How do you know the other people didn't really want the trade as well?  Having been through the recruiting selection once before, you must have some idea how the system works.  People are merit listed based on their qualifications (CFAT score, medical, etc) among other things.  Not solely on their desire to be a certain trade.  Having done BMQ doesn't mean much.  Having been in and quit, might mean more.

You will just have to patient and wait until the trade opens again.

As an aside, please learn to use proper sentences, paragraphs, etc.  I barely skimmed your post, just to get the gist of it, because it was too hard to read.

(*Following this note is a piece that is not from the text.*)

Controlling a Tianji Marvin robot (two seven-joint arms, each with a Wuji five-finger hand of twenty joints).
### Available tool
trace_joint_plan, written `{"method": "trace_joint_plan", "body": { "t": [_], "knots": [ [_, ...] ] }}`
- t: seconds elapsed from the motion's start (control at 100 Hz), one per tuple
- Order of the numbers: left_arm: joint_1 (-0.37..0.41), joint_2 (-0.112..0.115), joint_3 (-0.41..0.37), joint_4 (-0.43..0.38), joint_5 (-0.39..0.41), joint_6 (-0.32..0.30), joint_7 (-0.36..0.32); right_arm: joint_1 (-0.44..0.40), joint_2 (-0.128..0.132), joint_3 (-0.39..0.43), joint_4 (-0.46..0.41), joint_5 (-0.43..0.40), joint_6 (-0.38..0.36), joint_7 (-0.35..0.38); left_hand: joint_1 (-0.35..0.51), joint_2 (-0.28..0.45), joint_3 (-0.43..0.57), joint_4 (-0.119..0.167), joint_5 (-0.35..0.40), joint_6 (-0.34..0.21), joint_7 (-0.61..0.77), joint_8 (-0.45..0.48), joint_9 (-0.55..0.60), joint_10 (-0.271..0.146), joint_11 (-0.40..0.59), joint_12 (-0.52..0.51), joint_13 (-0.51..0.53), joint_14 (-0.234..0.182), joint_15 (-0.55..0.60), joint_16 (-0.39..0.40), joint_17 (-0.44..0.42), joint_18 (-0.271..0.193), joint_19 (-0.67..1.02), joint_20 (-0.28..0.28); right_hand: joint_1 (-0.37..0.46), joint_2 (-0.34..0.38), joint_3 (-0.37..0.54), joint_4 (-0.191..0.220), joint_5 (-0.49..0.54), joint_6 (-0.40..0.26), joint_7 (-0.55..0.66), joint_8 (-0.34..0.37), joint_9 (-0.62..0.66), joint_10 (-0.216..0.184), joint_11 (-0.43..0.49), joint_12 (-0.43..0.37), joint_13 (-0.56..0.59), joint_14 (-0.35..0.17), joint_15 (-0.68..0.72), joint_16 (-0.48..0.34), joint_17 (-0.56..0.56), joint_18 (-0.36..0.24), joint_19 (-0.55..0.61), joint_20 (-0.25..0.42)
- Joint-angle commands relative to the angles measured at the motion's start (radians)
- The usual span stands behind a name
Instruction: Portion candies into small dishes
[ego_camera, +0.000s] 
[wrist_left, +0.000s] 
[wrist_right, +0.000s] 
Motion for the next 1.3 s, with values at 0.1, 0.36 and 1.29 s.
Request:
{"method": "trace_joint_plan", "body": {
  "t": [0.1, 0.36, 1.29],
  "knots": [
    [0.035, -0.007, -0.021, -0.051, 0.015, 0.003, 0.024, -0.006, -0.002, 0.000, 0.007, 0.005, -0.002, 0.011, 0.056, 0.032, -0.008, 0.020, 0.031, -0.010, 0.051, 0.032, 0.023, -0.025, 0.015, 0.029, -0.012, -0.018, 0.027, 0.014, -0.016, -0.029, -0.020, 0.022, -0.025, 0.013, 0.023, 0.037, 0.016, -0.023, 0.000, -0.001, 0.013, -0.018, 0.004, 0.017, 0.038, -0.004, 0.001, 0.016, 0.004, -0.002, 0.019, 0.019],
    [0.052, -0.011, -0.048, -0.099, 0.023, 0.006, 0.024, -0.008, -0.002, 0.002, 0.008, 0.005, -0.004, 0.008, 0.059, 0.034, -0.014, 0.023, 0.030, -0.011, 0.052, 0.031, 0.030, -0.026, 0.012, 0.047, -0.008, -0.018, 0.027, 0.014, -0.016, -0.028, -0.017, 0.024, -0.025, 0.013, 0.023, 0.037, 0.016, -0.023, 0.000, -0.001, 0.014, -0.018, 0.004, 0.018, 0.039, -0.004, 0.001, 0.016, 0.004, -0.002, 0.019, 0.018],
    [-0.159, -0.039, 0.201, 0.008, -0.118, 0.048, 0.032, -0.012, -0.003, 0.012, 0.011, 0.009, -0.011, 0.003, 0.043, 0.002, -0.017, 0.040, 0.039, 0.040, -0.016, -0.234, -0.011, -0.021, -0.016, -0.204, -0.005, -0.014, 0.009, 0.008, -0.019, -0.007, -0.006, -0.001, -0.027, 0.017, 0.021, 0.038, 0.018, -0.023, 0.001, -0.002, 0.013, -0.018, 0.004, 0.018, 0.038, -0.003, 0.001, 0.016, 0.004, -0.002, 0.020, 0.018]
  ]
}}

Also, you could have added this to either of your other threads about needing help:

Here's the thing. I just need tips and possible advice

OH NO IM DESPERATE FOR HELP ASAP


----------



## Cat (16 Jun 2010)

Unfortunately things happen, people get loaded onto course, trades open and close. To be honest I think the best thing you could possibly do at the moment is breathe, remember that it's not all about you, there are many other people who want to be stewards and that are qualified for it as well. And probably there's alot of them that didn't make it in before the trade closed. Given that you have no proof that the trade waseven  open when your case manager was sent on course, blaming him or her is not going to do you any good. If there are positions open and there are people who are merit listed above you, unless a bunch of people say no, they aren't going to make it all the way down the list, so chances are there's alot of people in your shoes waiting to get the call.

Now, square up, breathe, pull up the big boy pants and go down to your local CFRC. Be very polite and ask the nice individual at the desk if you could speak with a case manager/recruiter and have a look at your file. Again, be polite, smile and be paitent. There might not be someone in that day to see you, so book an appointment and keep it and when you talk to the case manager do not even try for the sympathy card because it's not a really great attitude to have and it most likely won't get you anywhere. Heck you might even get lucky and find out that there's an offer in for you, but if not suckit up and wait like everyone else. 

Edited to Add:

PMedMoe also has a point. The CF in my experiance will always look at a C4 or any other release article as a red flag. So yes, you've done BMQ but you also quit on the orignal trade you signed up for and they will be careful about giving you a second oppertunity because who knows. maybe 9 months down the line you'll decide you don't really want to be a steward and then that training is again wasted. It takes alot of money to train any trade so they aren't just going to push you through because you were in before.


----------



## Beech Boy (16 Jun 2010)

First of all I will put in the disclaimer that I acknowledge the recruiting process is not perfect and that from reading through the recruiting threads on this site frustrating things like lost files do happen.

With that said, the recruiting staff are doing the best that they can with the resources they are given and it is the applicants responsibility to make sure that they have the initiative and persistence to work through any adversity that presents itself. To me your post reads like a rant complaining about the 'unfair treatment' you have received. If the steward spots are gone, they are gone, accept it and move forward in the most positive manner possible, whether that be with another trade or holding out until more positions open up.

Also, my sympathy is somewhat dampened considering this is your second time through the process though I will do my best not to pass judgment on that given that I have limited knowledge surrounding the specifics of your original release.

Beech


----------



## CallOfDuty (16 Jun 2010)

I agree with CAT.  Take a deep breath and relax.  It'll happen.  You already have bmq, so you should be a desirable applicant.  Unless you were a shit-pump of course and it's all on record.
  I just gotta ask.....why steward so badly? 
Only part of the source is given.